What you will do:
From the entries that follow, copy every line with the word "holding".

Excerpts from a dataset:
────────────────────────────────────────
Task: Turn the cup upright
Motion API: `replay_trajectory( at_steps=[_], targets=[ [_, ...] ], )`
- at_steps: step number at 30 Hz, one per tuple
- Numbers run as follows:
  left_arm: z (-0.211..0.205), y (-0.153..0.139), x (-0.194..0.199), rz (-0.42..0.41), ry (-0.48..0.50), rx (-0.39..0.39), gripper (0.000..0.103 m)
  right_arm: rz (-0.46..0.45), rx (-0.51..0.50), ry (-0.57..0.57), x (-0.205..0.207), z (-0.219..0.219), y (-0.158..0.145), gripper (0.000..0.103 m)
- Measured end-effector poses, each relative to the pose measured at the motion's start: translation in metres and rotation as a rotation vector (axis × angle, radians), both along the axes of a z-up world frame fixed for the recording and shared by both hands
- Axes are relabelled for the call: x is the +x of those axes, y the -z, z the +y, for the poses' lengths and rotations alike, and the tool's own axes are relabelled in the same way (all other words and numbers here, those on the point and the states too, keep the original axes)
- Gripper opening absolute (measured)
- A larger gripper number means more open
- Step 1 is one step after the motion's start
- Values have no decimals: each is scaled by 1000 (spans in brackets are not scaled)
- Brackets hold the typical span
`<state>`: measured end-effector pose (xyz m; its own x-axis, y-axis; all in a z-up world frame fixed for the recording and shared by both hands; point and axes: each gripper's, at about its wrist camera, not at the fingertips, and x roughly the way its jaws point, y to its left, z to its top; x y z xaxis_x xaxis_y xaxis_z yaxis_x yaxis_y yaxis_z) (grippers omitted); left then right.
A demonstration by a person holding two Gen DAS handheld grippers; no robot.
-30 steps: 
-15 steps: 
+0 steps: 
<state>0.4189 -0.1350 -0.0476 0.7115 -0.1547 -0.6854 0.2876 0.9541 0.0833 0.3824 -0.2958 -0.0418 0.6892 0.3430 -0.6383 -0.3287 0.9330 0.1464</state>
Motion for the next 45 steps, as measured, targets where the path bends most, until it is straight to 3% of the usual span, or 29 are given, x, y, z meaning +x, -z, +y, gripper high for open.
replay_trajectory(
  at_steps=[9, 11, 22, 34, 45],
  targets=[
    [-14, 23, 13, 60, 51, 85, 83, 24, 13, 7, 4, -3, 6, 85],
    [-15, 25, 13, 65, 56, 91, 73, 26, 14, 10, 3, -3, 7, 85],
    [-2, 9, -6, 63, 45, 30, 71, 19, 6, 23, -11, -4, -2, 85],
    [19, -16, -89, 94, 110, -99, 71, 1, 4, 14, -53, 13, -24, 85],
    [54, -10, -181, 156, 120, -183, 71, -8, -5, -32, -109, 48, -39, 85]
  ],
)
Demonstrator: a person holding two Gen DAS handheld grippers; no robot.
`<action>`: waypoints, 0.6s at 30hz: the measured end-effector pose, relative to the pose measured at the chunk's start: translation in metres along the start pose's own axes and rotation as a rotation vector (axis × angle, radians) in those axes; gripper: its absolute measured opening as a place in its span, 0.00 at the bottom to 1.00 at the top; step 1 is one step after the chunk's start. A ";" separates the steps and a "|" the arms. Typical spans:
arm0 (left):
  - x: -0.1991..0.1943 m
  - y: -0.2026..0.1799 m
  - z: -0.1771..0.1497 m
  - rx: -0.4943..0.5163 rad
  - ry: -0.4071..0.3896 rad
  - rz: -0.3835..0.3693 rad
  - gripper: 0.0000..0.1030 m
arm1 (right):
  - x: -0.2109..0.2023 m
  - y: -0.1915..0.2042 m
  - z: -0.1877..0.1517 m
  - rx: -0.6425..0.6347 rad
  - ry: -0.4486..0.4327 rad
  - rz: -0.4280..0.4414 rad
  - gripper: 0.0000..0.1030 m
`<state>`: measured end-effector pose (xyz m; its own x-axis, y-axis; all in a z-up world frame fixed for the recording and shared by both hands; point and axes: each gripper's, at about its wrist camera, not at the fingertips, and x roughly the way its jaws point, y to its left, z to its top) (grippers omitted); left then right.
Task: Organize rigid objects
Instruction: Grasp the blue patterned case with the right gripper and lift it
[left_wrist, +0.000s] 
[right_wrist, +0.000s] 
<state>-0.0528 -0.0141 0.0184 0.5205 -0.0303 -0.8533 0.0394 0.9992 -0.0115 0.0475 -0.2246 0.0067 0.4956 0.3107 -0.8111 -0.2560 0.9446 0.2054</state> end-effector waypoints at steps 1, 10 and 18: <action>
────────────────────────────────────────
Response below:
A demonstration by a person holding two Gen DAS handheld grippers; no robot.
Demonstrator: a person holding two Gen DAS handheld grippers; no robot.

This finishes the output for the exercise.